When I look at mycounter in ipython , I get the values in sorted order:
In [160]: mycounter Out[160]: Counter({'the': 13, ',': 10, 'of': 9, 'a': 7, '.': 4, 'in': 4, 'to': 3, 'have': 3, 'session': 3, ''': 3, 'on': 3, 'you': 3, 'I': 3, 'that': 2, 'requested': 2, 'like': 2, 'European': 2, 'this': 2, 'countries': 2, 'as': 2, 'number': 2, 's': 1, 'various': 1, 'wish': 1, 'will': 1, 'Parliament': 1, 'meantime': 1, 'Resumption': 1, 'natural': 1, 'days': 1, 'debate': 1, 'You': 1, 'Members': 1, 'next': 1, '@ -@ ': 1, 'hope': 1, 'enjoyed': 1, 'December': 1, 'victims': 1, 'particularly': 1, 'millennium': 1, .... 'behalf': 1, 'were': 1, 'failed': 1})
This is because its __repr__ method calls most_common . Again this is from your link.
items = ', '.join(map('%r: %r'.__mod__, self.most_common()))
With further testing, I see that calling sorted directly does not save time:
In [166]: timeit mycounter.most_common() 10000 loops, best of 3: 31.1 µs per loop In [167]: timeit sorted(mycounter.items(),key=operator.itemgetter(1),reverse=True) 10000 loops, best of 3: 30.5 µs per loop In [168]: timeit OrderedDict(mycounter.most_common()) 1000 loops, best of 3: 225 µs per loop
In this case, loading the dictionary directly does not save time. Your iteration does the same:
In [174]: %%timeit .....: sorteddict=OrderedDict() .....: for word,freq in word_freq.most_common(): sorteddict[word]=freq .....: 1000 loops, best of 3: 224 µs per loop
For this example, using np.argsort does not help (in time). Just calling argsort is slower than most_common .
In [178]: timeit np.argsort(list(mycounter.values())) 10000 loops, best of 3: 34.2 µs per loop
In most cases, this is converting the list to an array, x=np.array(list(mycounter.values())) . np.argsort(x) is much faster. This applies to many numpy functions. When working on arrays, numpy is fast. But when converting lists to arrays there is a lot of overhead.

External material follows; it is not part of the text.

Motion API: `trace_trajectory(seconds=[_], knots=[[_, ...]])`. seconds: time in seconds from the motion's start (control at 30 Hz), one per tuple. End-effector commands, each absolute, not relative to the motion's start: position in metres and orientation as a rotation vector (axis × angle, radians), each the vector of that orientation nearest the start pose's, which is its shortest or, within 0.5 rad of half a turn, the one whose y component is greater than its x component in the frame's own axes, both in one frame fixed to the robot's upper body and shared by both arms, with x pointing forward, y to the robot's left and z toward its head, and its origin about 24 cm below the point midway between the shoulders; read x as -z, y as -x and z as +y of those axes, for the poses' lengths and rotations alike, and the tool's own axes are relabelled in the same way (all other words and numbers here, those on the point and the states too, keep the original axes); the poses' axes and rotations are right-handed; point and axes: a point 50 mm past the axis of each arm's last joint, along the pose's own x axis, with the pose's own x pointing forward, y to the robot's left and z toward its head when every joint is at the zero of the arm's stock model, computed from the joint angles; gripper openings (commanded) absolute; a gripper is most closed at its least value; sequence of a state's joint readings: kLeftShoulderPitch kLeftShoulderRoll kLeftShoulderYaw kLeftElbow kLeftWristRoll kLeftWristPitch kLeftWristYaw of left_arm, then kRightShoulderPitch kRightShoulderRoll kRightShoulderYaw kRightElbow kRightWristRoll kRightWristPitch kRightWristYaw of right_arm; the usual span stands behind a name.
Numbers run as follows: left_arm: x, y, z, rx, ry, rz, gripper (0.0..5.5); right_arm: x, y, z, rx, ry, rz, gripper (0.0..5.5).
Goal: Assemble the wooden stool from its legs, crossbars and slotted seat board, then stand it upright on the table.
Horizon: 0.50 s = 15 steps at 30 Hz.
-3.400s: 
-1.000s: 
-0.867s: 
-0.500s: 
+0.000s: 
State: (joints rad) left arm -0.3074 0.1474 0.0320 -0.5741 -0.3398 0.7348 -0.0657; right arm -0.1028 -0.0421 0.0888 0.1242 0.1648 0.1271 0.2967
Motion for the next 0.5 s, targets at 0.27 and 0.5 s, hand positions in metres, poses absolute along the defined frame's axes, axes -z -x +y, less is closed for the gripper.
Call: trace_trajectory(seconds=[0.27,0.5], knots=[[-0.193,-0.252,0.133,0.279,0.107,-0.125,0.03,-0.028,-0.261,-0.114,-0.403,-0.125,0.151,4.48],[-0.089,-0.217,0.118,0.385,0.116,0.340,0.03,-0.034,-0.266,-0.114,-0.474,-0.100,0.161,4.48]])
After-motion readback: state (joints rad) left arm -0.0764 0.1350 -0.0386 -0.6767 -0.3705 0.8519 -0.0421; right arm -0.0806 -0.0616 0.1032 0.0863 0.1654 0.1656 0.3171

I can create an OrderedDict via numpy on one line with:
OrderedDict(np.sort(np.array(list(mycounter.items()), dtype='a12,i'), order='f1')[::-1])
or in pieces:
lla = np.array(list(mycounter.items()),dtype='a12,i') lla.sort(order='f1') OrderedDict(lla[::-1])
I make a structured array from items() , sorting it by the second field, and then creating a dictionary. However, there is no time saving. See fooobar.com/questions/1227937 / ... for another recent example of using order to sort a structured array.